> Work item
One line in the listing below contains "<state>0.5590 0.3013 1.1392". Repeat that line and each line after it exactly, ending with the last one.

((

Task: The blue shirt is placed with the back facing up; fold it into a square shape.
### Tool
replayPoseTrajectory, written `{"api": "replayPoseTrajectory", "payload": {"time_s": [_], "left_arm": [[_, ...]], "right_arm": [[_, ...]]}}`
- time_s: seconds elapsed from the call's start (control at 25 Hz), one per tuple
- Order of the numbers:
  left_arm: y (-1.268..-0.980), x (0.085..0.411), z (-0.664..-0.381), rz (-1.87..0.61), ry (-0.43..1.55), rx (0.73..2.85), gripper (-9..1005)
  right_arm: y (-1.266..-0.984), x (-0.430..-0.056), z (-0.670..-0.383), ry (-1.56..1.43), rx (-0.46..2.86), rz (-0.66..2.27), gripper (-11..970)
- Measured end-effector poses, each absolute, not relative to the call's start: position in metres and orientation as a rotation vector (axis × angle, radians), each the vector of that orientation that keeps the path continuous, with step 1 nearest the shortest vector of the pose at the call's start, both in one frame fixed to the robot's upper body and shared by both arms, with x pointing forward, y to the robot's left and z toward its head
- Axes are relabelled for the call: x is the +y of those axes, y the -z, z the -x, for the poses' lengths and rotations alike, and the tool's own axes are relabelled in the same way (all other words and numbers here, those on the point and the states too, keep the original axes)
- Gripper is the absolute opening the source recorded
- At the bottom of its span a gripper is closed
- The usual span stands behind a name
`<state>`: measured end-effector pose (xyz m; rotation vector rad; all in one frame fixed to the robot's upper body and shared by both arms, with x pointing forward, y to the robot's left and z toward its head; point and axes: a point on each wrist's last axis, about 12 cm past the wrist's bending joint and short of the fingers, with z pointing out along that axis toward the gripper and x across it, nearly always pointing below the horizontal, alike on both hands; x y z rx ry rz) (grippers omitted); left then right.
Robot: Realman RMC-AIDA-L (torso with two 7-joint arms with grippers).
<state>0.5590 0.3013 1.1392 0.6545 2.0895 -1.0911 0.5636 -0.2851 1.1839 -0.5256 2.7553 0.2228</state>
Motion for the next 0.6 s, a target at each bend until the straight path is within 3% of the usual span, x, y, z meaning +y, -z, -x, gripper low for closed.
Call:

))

> Written answer
<state>0.5590 0.3013 1.1392 0.6545 2.0895 -1.0911 0.5636 -0.2851 1.1839 -0.5256 2.7553 0.2228</state>
Motion for the next 0.6 s, a target at each bend until the straight path is within 3% of the usual span, x, y, z meaning +y, -z, -x, gripper low for closed.
Call:

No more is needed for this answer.